### Exercise details
Only reproduce the lines from the line containing "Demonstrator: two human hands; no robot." onward, exactly, through the final line of the data below.

------------

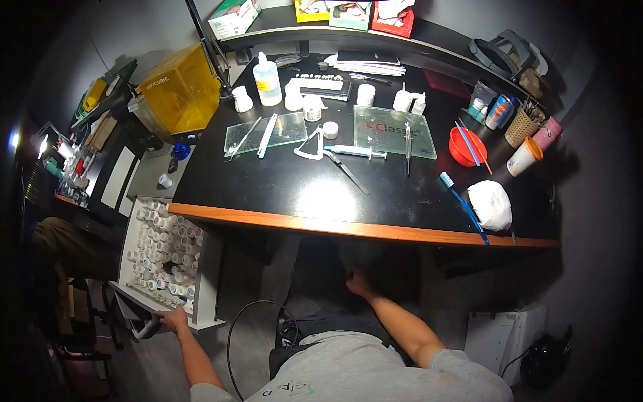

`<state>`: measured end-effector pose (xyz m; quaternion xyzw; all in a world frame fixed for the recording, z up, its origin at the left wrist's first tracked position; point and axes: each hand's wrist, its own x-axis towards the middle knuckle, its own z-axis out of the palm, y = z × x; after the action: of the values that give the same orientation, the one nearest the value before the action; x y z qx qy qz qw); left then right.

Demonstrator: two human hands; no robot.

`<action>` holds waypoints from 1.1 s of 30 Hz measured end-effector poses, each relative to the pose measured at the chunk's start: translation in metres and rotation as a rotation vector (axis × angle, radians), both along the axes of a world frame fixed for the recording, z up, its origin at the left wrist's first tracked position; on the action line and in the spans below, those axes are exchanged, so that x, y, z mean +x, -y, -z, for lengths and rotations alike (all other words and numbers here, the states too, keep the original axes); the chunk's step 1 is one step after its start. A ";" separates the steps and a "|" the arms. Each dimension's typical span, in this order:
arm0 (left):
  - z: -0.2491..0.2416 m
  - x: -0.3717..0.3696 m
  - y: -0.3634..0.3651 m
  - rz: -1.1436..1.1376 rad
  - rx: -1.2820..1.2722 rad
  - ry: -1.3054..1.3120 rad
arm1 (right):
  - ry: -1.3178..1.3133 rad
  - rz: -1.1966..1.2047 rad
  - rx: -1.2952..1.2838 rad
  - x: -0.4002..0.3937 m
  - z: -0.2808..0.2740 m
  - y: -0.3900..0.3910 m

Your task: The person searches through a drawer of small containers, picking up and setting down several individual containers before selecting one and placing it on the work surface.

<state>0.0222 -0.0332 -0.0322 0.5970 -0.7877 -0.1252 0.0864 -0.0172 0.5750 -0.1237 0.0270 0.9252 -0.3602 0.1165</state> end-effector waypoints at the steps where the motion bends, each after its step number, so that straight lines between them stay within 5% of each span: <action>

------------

### Result below
Demonstrator: two human hands; no robot.

`<action>` holds waypoints from 1.1 s of 30 Hz measured end-effector poses, each relative to the pose measured at the chunk's start: translation in metres and rotation as a rotation vector (axis × angle, radians), both along the axes of a world frame fixed for the recording, z up, its origin at the left wrist's first tracked position; on the action line and in the spans below, those axes are exchanged, so that x, y, z mean +x, -y, -z, for lengths and rotations alike (all other words and numbers here, the states too, keep the original axes); the chunk's step 1 is one step after its start. A ";" separates the steps and a "|" the arms. Each dimension's typical span, in this order:
arm0 (left):
  - z: -0.2491..0.2416 m
  - x: -0.3717..0.3696 m
  - y: -0.3634..0.3651 m
  - rz: -1.1436..1.1376 rad
  - rx: -1.2820..1.2722 rad
  - ry: -1.3054..1.3120 rad
arm1 (right):
  - ry: -1.3178..1.3133 rad
  - rz: -1.1966..1.2047 rad
  - rx: -1.2952..1.2838 rad
  - x: -0.4002..0.3937 m
  - z: -0.2808..0.2740 m
  - y: -0.3900..0.3910 m

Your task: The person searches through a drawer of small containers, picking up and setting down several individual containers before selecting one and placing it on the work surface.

<state>0.0222 -0.0332 -0.0322 0.5970 -0.7877 -0.1252 0.0864 -0.0172 0.5750 -0.1237 0.0270 0.9252 -0.3602 0.1165</state> end-effector waypoints at the steps where the motion bends, each after its step number, so that straight lines between them stay within 5% of each span: <action>

The given output is complete.